One way to see this is to  note three significant caveats to Michael
P's reply to Brad DeLong.  First, as Marx himself insists, a necessary
condition for a commodity to have value is that it have use-value
(that is, people "need" it) [Capital V.I p. 131,].   So as Marx says,
even if a commodity contains labor, it doesn't have value  if there
isn't demand for it. ...<

That's right. Marx never denied the role of demand. In fact, his big
book starts with it: "A commodity is ...  a thing that by its
properties satisfies human wants of one sort or another ... whether
they spring from the stomach or from fancy...." The old
history-of-economic- ideas view that Marx's theory of value and price
is totally "objective" is wrong.

He _does_ abstract from the specific use-value of specific commodities
soon thereafter in CAPITAL, but abstract use-value (and thus demand)
still plays a role in the theory. It then is reintroduced step by step
as the book progresses.

BTW, I think it's a mistake to conflate wants and needs (as Gil does
and Marx sometimes does). Wants are subjective, while (at least as I
understand them) needs are objective. I may or may not want something
(e.g., television shows, water, heroin) subjectively, but it may or
may not be something I need objectively; that is, it may or may not
contribute to my physical or societal health and survival. Because
it's no big deal, and because the theory of need is complex (calling
Mike Lebowitz!), I'll leave this issue aside.  (I don't see the
definition of needs as "especially intense wants" to be very useful.
That just refers to wants that encourage inelasticity of demand.)

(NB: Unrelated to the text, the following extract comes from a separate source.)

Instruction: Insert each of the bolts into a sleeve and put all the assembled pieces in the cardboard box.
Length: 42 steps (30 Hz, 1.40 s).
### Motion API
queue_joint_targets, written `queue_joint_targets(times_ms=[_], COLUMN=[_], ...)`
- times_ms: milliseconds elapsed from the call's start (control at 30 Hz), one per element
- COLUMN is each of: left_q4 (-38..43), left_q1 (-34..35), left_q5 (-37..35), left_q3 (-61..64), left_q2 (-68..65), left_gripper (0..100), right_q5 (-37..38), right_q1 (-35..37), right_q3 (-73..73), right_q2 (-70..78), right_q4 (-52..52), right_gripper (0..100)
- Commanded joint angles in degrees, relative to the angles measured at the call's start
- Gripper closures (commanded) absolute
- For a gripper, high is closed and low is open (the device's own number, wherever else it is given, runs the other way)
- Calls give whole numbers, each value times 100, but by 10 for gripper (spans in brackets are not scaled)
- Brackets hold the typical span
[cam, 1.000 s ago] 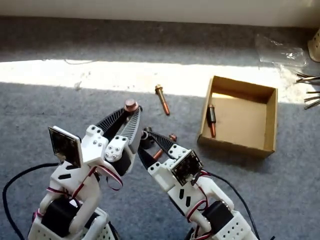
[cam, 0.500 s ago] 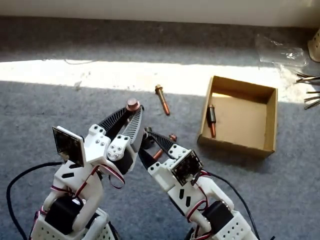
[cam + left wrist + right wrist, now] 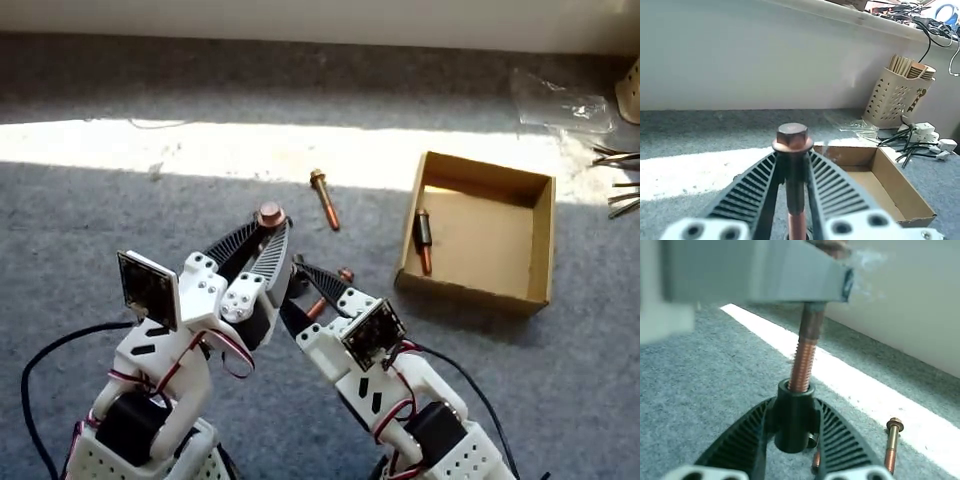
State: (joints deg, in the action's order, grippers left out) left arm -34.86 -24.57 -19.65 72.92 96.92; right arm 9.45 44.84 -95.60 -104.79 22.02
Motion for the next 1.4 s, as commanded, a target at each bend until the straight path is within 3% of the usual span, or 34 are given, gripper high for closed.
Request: queue_joint_targets(times_ms=[0, 467, 833, 1033, 1367], left_q4=[132, -1116, -1143, -1143, -1152], left_q1=[-31, -31, -22, -31, -13], left_q5=[-26, 0, 35, 853, 862], left_q3=[-57, 22, 31, 40, 40], left_q2=[66, 75, 75, 75, 75], left_gripper=[994, 994, 992, 992, 992], right_q5=[44, 44, 53, 53, 53], right_q1=[22, 22, 22, 22, 22], right_q3=[-866, -866, -866, -866, -866], right_q2=[-40, -40, -40, -40, -40], right_q4=[-180, -180, -180, -180, -180], right_gripper=[994, 994, 994, 994, 994])
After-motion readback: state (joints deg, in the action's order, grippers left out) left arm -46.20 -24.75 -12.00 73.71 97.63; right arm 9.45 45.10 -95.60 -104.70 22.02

In a slightly reformatted form, Gil writes: >Second and more
generally, Michael's response obscures the point that the labor
embodied in a commodity is itself a reflection of scarcity, that is,
of expenditure of a resource that has alternative economic uses.  Marx
makes just this point in his 11 July 1868 letter to Dr. Kugelmann
defending his formulation of value theory in _Capital_:

"Every child knows too that the mass of products corresponding to the
different needs [of a country] require different and quantitatively
determined masses of the total labor of society.  That this necessity
of distributing social labor in definite proportions cannot be done
away with by the particular form of social production, but can only
change the form it assumes is self evident."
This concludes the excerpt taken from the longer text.